◆ **Prompt**
In the answer, give the entries below exactly, from the first line through the line with "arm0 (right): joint", with every picture omitted.

☆ ☆ ☆ ☆ ☆

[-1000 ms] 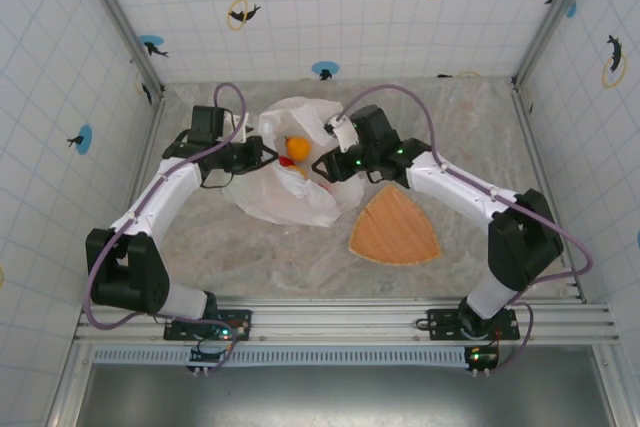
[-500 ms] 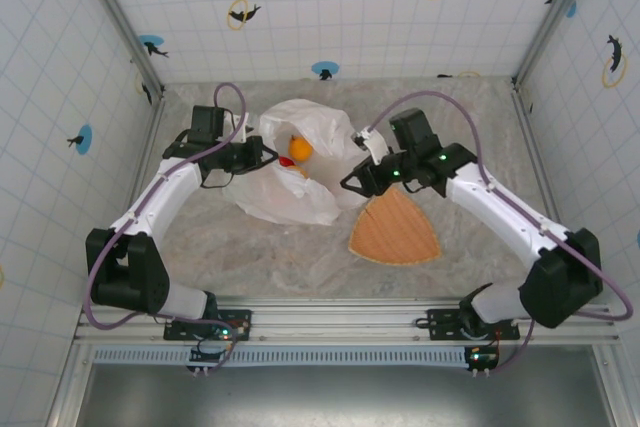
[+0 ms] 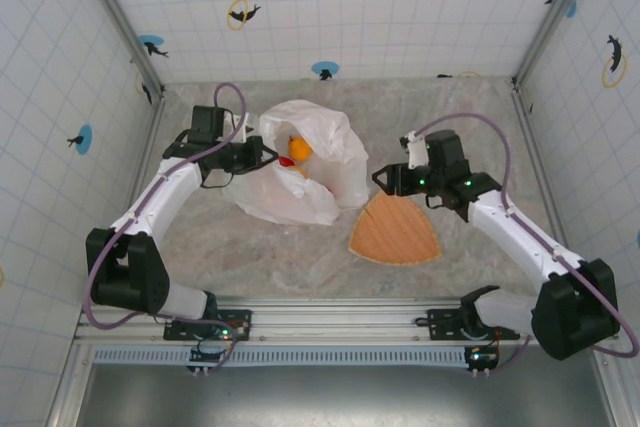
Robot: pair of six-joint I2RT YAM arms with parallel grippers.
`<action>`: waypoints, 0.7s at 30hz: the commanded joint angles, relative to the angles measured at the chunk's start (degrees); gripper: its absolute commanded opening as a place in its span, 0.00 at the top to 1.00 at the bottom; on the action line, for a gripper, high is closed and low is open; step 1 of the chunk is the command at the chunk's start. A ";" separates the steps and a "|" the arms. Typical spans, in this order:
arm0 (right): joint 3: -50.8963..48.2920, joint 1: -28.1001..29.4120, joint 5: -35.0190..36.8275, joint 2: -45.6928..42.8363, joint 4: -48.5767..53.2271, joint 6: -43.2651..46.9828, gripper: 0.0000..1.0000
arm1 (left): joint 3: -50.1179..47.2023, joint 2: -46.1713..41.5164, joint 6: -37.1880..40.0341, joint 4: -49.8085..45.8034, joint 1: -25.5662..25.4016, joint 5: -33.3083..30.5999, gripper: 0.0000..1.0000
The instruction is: Place the fruits into the plastic bag
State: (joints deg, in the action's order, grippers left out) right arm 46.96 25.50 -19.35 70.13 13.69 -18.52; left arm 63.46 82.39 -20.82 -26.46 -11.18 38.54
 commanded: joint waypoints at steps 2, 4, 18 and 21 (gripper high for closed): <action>-4.84 5.35 0.58 3.32 -15.39 -6.79 0.24 | -0.22 -0.13 0.93 0.62 0.37 0.48 1.00; -4.87 6.91 1.39 5.81 -16.71 -6.62 0.24 | -0.27 -0.14 0.87 0.46 0.37 0.48 1.00; -7.47 9.40 4.06 16.10 -28.54 -10.56 0.57 | -0.27 -0.39 0.60 0.62 0.36 0.74 1.00; -7.94 9.66 3.72 17.18 -30.62 -12.96 0.74 | -0.27 -0.39 0.57 0.65 0.36 0.74 1.00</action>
State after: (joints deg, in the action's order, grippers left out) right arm 40.21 34.68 -15.40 86.26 -11.49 -29.10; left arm 63.46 82.39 -20.84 -26.44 -11.18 38.57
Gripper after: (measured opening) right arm 0.293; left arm 0.045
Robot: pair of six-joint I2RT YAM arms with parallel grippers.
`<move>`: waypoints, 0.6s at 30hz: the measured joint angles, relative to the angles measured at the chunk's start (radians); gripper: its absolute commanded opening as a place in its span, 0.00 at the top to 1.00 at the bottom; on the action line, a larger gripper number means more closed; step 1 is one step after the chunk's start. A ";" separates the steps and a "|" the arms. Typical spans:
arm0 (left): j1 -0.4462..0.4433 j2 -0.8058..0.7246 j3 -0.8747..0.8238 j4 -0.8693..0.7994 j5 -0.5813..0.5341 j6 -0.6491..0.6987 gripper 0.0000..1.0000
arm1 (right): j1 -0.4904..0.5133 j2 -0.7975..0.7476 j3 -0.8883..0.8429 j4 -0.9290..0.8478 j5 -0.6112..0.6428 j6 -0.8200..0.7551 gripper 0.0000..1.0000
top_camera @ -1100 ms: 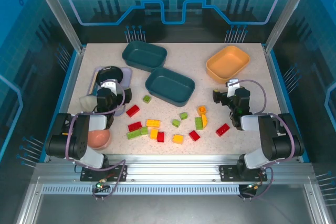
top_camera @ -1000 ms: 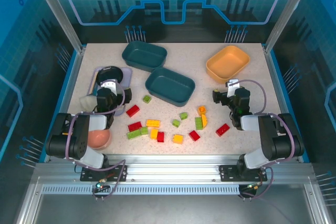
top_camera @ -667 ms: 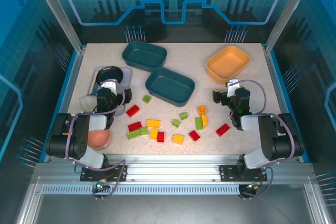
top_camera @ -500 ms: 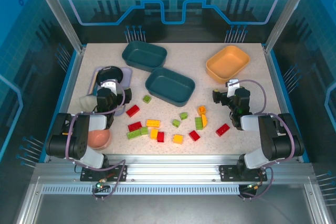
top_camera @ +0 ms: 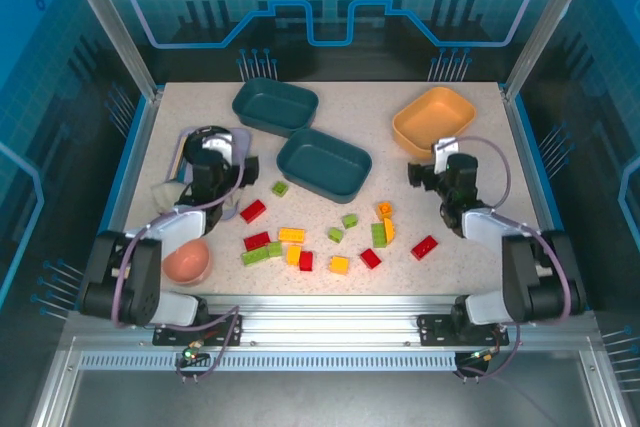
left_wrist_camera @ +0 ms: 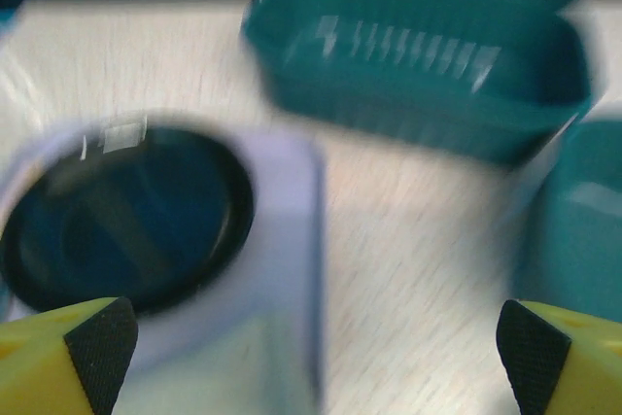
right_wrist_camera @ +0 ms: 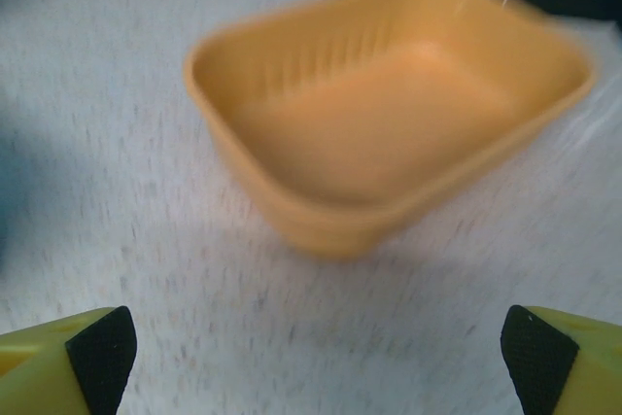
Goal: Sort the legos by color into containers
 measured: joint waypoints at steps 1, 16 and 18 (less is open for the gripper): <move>-0.043 -0.030 0.055 -0.034 -0.036 0.002 0.01 | 0.027 -0.048 0.045 -0.042 0.025 -0.006 0.00; -0.018 0.329 1.088 -1.194 0.157 -0.819 0.11 | 0.259 0.068 0.899 -1.045 -0.061 0.370 0.24; -0.019 0.409 1.076 -1.268 0.220 -0.872 0.13 | 0.292 0.172 0.892 -1.091 -0.119 0.311 0.27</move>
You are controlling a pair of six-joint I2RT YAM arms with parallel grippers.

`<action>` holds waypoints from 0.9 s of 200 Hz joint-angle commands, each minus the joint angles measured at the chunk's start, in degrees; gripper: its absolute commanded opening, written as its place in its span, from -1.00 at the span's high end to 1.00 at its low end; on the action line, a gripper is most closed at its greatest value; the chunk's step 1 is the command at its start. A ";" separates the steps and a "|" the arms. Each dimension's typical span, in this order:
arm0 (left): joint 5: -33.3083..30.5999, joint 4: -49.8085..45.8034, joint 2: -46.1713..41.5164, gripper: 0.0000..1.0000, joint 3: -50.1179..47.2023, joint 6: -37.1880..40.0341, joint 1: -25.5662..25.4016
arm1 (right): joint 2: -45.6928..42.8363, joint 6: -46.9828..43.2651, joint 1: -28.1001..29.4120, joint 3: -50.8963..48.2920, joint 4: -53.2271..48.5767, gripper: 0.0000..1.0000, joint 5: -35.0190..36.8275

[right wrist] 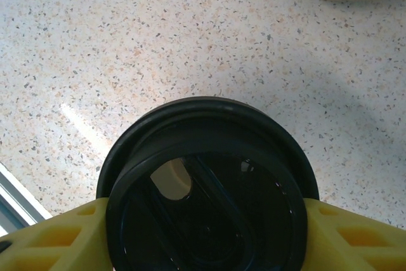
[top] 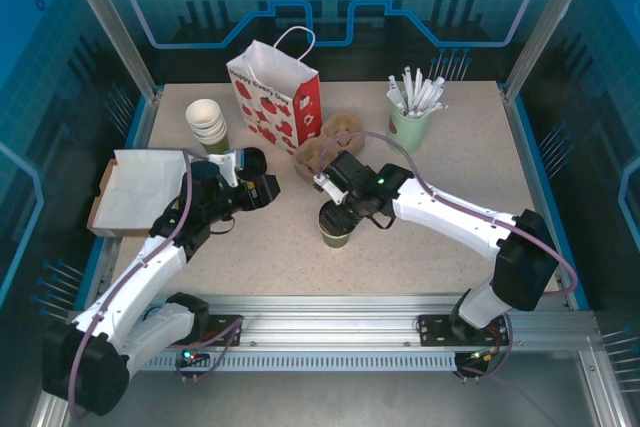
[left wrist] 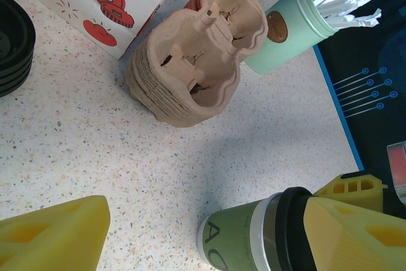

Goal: Pack the takeout coffee

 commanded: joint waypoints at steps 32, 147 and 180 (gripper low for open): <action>-0.78 -0.98 -0.78 -0.64 -0.70 2.29 0.26 | 2.71 -0.52 1.28 1.91 -3.12 -0.21 -0.49; -0.26 -0.72 -0.26 -0.65 -0.96 1.72 0.26 | 5.81 -0.69 0.77 1.76 -6.29 -0.26 -1.58; -0.28 -0.86 -0.08 -0.65 -1.22 1.66 0.26 | 7.40 -1.02 -0.11 1.35 -7.04 -0.16 -1.02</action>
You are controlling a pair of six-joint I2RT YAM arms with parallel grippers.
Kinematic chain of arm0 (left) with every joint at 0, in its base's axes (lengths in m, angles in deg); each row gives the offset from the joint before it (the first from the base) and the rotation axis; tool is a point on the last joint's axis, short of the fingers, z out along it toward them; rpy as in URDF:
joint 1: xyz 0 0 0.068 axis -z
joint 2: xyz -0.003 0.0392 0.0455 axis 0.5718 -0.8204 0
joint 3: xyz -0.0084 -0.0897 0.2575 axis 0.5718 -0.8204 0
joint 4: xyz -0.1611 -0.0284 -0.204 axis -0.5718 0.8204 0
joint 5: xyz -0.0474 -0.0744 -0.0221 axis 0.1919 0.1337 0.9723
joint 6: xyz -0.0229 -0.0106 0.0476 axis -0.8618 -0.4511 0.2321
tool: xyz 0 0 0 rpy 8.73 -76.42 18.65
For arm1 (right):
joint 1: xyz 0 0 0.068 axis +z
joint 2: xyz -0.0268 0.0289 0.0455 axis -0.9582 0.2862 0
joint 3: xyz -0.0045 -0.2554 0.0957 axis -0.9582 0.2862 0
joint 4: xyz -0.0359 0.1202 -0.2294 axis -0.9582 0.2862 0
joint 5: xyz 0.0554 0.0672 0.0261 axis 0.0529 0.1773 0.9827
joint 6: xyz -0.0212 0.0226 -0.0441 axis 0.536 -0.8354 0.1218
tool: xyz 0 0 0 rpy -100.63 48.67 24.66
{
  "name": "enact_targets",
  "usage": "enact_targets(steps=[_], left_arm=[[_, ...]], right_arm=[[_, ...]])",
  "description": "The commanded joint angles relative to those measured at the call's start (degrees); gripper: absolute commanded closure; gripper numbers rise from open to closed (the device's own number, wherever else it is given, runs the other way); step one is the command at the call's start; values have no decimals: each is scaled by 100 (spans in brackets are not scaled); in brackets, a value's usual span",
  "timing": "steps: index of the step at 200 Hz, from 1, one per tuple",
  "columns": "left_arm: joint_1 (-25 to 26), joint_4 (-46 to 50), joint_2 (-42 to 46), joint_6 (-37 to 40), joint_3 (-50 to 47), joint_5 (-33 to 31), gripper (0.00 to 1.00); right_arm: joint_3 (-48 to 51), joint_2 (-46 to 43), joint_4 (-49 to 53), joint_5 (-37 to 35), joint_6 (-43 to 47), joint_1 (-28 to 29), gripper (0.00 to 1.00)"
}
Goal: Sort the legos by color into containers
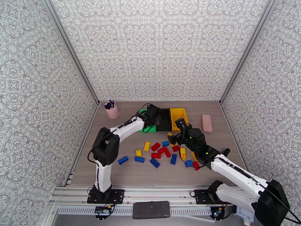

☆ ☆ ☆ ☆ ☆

◆ **Expected answer**
[-1000 ms] 
[-500 ms] 
[+0 ms] 
Robot: pair of six-joint I2RT YAM arms with parallel grippers.
`<action>`: waypoints, 0.7s at 30hz: the commanded joint angles, relative to the angles measured at the chunk's start (degrees); gripper: its absolute commanded opening as a place in its span, 0.00 at the top to 1.00 at the bottom; on the action line, for a gripper, high is closed and low is open; step 1 of the chunk is the command at the chunk's start. A ";" separates the steps and a "|" the arms. Typical spans, in this order:
arm0 (right): joint 3: -50.8963..48.2920, joint 1: -28.1001..29.4120, joint 5: -35.0190..36.8275, joint 2: -45.6928..42.8363, joint 4: -48.5767..53.2271, joint 6: -43.2651..46.9828, gripper: 0.0000..1.0000

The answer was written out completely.